Off the East Coast of Canada
During the first quarter of 2007 capital expenditures in the region off the East Coast of Canada totaled $59 million. We are currently drilling the seventh production well at the White Rose oil field and a delineation well in the south portion of the Far East flank at the Terra Nova oil field. Exploration expenditures in the East Coast offshore areas were minimal during the first quarter of 2007 as drilling locations were being evaluated.
During the first quarter of 2007 we invested $5 million on international exploration for drilling location evaluations for the South and East China Seas and on the East Bawean II exploration block in the Java Sea.
Upgrading earnings in the first quarter of 2007 were $51 million, a decrease of $42 million from the first quarter of 2006 due primarily to reduced light to heavy oil price differential. Upgrader throughput in the first quarter of 2007 was 3% lower than the comparable quarter in 2006 as a result of some unexpected plant outages. Lower upgrader operating costs during the first quarter of 2007, primarily natural gas and other energy related costs, partially offset the effect of the narrow upgrading differential.
MIDSTREAM CAPITAL EXPENDITURES
Midstream capital expenditures totaled $84 million in the first three months of 2007: $48 million at the Lloydminster Upgrader, primarily for front-end engineering design for a proposed expansion, a small debottleneck project and reliability projects.
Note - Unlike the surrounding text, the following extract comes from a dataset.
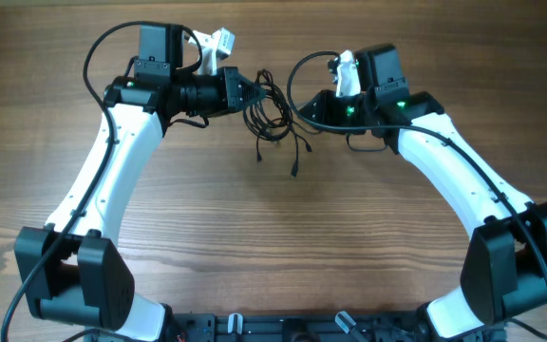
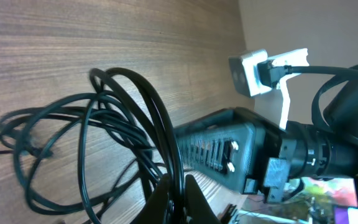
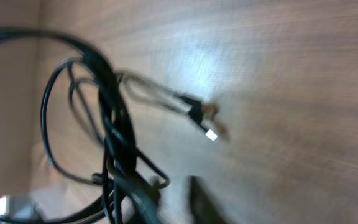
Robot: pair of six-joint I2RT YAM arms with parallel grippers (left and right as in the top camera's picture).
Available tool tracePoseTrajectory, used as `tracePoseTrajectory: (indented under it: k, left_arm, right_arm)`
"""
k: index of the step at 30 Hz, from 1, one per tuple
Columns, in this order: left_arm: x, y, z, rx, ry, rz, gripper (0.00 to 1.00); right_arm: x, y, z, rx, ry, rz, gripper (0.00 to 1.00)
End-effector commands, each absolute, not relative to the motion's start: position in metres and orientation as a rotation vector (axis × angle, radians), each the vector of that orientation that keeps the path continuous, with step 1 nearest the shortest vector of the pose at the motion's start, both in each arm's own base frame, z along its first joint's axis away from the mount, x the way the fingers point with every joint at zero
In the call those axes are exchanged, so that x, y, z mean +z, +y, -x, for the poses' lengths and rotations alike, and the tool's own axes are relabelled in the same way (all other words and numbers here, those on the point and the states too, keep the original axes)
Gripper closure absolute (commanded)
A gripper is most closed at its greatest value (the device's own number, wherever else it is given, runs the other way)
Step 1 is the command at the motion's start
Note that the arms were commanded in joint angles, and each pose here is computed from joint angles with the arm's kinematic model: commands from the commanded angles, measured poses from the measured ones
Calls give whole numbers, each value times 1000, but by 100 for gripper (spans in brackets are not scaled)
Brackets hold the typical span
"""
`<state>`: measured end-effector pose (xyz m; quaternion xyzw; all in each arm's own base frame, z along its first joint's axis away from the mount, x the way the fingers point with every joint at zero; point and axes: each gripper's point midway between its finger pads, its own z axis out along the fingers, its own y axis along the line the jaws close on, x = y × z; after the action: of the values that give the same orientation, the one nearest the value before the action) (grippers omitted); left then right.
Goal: Untangle cables
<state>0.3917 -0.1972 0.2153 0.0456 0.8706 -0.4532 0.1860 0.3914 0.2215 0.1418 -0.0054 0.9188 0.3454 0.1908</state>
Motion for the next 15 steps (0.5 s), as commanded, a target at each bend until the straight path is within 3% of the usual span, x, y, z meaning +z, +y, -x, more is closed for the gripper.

The remaining $36 million was spent on a pipeline extension between Lloydminster and Hardisty, Alberta.
Refined Products earnings in the first quarter of 2007 increased by $4 million compared with the first quarter of 2006 primarily due to increased fuel margins partially offset by higher depreciation created by the start up of the Lloydminster Ethanol Plant and lower gross margin from the asphalt business due to higher heavy crude oil feedstock costs.
REFINED PRODUCTS CAPITAL EXPENDITURES
Refined Products capital expenditures totaled $40 million during the first quarter of 2007. The Minnedosa ethanol plant currently under construction accounted for $27 million, $6 million for marketing location upgrades and construction, $4 million for debottleneck and upgrade projects at the Lloydminster asphalt refinery and the Prince George refinery.
CORPORATE CAPITAL EXPENDITURES
Corporate capital expenditures totaled $5 million in the first three months of 2007 primarily for various office and information system upgrades.
CONSOLIDATED INCOME TAXES
During the first quarter of 2007, consolidated income taxes consisted of $72 million of current taxes and $225 million of future taxes compared with current taxes of $204 million and future taxes of $48 million in the same period of 2006.
The decrease in current taxes and increase in future taxes in the first quarter of 2007 compared with the first quarter of 2006 was due to the deferral of White Rose income.